Required action: Your answer is every line of the material below in which the string "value" occurs.

The data:
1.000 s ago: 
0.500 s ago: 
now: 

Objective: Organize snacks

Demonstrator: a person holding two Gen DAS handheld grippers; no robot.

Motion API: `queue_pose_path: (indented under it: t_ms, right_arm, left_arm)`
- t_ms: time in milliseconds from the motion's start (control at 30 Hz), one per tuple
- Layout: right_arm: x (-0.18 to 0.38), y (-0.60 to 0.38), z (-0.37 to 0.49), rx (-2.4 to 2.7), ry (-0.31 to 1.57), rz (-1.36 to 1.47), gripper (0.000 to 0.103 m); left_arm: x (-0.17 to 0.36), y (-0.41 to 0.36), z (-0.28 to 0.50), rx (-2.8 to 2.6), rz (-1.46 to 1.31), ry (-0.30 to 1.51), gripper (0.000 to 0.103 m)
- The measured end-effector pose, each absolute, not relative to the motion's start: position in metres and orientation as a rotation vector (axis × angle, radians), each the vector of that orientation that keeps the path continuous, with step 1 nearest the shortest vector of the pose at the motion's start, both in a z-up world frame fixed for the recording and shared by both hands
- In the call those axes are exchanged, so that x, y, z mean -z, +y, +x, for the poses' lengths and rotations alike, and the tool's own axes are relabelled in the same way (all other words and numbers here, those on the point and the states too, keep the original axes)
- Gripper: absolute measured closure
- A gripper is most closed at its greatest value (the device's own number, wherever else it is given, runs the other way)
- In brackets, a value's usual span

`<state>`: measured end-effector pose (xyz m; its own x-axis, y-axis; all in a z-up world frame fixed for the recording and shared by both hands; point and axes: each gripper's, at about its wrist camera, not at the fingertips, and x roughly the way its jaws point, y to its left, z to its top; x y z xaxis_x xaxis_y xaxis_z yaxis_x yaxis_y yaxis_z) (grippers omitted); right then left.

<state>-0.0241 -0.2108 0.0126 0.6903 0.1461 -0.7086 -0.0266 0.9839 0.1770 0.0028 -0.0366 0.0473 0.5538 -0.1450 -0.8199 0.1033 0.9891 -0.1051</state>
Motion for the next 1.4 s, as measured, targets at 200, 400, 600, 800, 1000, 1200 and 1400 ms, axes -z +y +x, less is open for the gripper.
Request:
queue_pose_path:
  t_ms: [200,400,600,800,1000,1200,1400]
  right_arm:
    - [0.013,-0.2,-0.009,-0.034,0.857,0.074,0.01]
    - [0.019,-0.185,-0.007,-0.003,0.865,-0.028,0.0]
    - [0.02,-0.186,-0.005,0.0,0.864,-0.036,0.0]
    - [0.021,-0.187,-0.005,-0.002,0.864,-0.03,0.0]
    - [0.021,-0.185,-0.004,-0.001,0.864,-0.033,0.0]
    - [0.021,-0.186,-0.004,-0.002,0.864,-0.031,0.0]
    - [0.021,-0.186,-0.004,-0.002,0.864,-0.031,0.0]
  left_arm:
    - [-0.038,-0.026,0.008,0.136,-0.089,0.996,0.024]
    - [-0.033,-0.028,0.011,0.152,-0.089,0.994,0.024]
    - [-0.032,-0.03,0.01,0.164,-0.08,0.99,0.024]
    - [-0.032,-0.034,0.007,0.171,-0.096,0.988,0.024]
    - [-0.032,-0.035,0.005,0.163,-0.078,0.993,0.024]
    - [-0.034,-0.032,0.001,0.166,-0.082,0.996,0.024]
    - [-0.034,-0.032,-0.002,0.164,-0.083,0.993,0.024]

Task response:
- A gripper is most closed at its greatest value (the device's own number, wherever else it is given, runs the other way)
- In brackets, a value's usual span

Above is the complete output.